Data section START

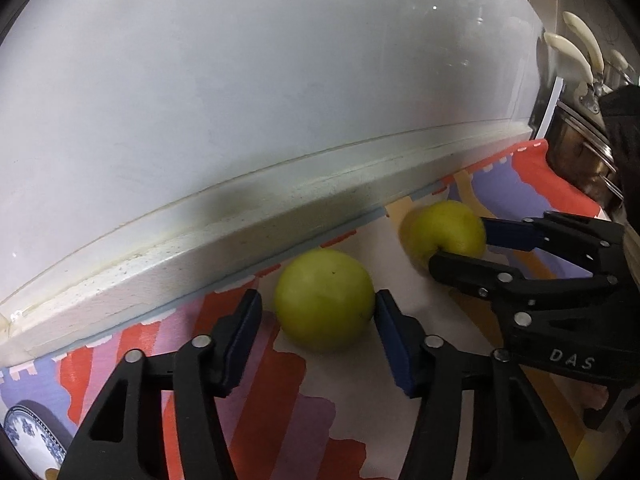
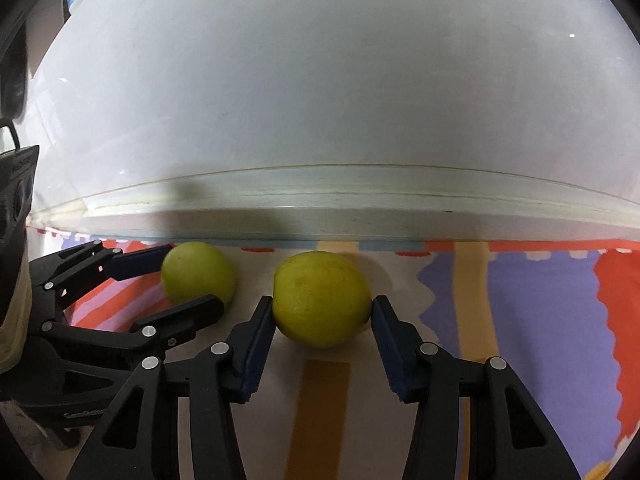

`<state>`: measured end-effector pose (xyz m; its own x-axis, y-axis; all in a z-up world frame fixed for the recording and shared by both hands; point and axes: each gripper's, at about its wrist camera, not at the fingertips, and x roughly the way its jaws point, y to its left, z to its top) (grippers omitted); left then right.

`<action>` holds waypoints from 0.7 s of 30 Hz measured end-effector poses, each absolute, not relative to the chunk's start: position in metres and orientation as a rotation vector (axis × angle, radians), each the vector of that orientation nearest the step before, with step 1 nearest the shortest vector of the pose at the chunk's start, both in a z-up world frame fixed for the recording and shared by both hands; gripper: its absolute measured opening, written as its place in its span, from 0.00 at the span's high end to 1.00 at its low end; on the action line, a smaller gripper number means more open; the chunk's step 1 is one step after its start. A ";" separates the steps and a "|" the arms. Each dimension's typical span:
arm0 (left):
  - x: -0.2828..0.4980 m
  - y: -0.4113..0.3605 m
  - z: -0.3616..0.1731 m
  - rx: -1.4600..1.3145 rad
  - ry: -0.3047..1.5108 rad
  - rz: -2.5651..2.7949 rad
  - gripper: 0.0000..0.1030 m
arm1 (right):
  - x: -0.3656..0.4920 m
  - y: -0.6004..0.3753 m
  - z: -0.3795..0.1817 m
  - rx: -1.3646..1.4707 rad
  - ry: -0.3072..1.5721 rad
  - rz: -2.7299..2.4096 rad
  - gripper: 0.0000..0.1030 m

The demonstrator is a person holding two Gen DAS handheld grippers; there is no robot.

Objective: Organize fruits
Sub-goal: 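Close the left tool on one green apple while the right tool grasps the other, then carry both green apples in the two tools over the plate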

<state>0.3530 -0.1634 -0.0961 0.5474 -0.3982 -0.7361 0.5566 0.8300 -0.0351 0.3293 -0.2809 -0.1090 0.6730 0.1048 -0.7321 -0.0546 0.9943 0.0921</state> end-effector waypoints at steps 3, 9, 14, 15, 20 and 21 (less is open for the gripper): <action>0.351 -0.166 -0.096 0.210 0.813 -0.565 0.52 | 0.323 -0.279 -0.108 0.047 0.828 0.061 0.52; 0.342 -0.166 -0.094 0.211 0.805 -0.550 0.52 | 0.312 -0.276 -0.106 0.043 0.829 0.039 0.52; 0.332 -0.163 -0.085 0.200 0.788 -0.535 0.52 | 0.306 -0.269 -0.101 0.040 0.818 0.036 0.52; 0.330 -0.162 -0.083 0.196 0.780 -0.534 0.52 | 0.304 -0.267 -0.099 0.041 0.815 0.039 0.52; 0.317 -0.155 -0.071 0.168 0.767 -0.525 0.52 | 0.273 -0.284 -0.086 0.037 0.801 0.044 0.52; 0.314 -0.155 -0.070 0.164 0.764 -0.523 0.52 | 0.271 -0.284 -0.083 0.039 0.797 0.046 0.52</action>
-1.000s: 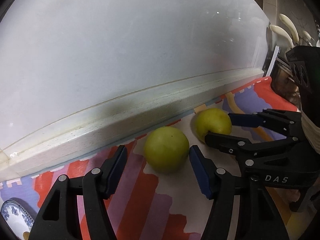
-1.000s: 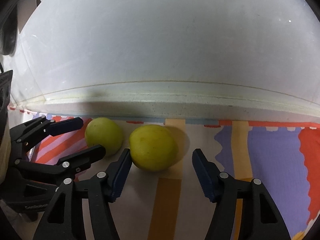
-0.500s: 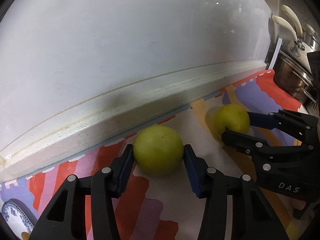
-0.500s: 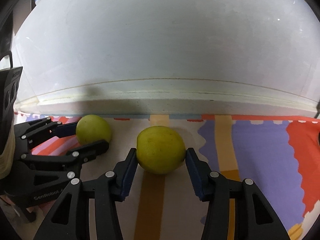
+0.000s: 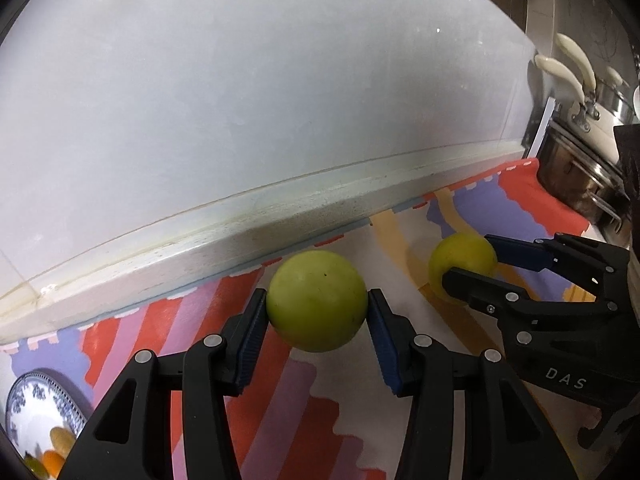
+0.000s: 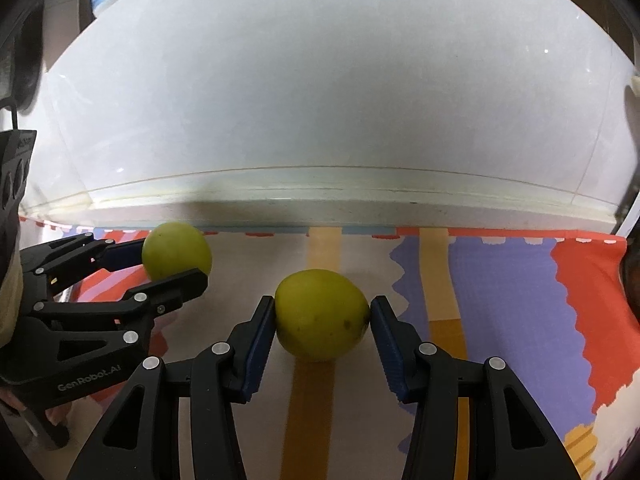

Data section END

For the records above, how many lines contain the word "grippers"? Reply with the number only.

*Problem solution*:
2